Exercise objective
Once you have checked each line below, report only the number of lines that contain the word "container".

+++ Recorded information +++

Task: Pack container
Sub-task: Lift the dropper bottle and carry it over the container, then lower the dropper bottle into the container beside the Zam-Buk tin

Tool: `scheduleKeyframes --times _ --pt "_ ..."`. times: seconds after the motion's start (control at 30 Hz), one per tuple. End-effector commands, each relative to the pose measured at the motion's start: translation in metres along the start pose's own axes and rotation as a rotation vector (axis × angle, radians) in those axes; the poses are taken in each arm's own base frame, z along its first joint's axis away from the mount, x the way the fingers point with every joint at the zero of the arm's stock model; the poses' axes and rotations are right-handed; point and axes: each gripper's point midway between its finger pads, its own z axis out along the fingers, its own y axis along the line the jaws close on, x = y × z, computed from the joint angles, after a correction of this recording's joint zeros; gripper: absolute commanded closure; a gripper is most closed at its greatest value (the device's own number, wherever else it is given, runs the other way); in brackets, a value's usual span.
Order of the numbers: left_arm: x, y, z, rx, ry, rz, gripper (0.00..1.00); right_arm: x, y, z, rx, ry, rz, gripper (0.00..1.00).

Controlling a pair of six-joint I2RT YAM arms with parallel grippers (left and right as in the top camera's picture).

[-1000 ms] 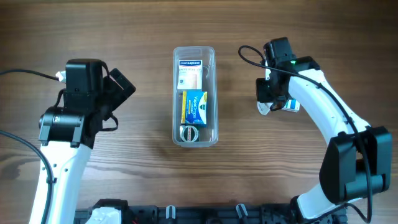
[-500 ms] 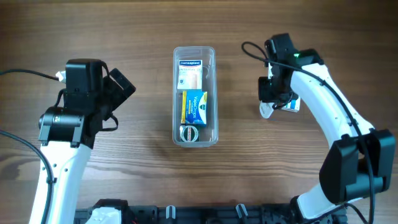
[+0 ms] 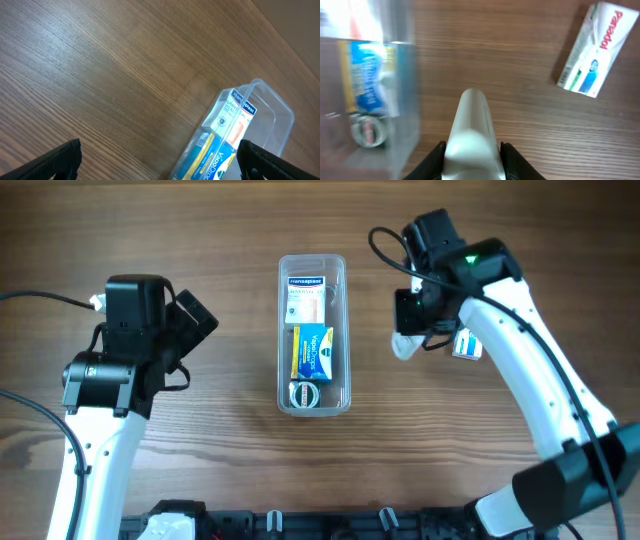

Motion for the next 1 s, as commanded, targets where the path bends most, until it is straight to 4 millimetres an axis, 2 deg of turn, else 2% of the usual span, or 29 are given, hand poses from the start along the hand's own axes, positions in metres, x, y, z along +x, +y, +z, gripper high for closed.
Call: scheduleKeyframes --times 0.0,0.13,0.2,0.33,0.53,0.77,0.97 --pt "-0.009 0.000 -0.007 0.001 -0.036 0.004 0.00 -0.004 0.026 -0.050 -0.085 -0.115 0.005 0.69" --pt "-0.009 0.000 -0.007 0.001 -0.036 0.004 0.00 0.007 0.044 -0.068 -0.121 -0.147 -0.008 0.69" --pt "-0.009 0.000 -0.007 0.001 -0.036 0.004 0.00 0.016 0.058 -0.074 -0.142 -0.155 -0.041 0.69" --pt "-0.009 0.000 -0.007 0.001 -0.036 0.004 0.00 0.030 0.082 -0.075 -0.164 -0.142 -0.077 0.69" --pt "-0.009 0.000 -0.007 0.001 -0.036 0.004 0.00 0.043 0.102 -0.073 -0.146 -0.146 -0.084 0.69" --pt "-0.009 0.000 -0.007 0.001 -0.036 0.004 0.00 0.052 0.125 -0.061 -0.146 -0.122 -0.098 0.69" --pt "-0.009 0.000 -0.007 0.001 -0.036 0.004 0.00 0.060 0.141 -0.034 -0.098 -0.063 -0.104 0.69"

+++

Exercise solution
2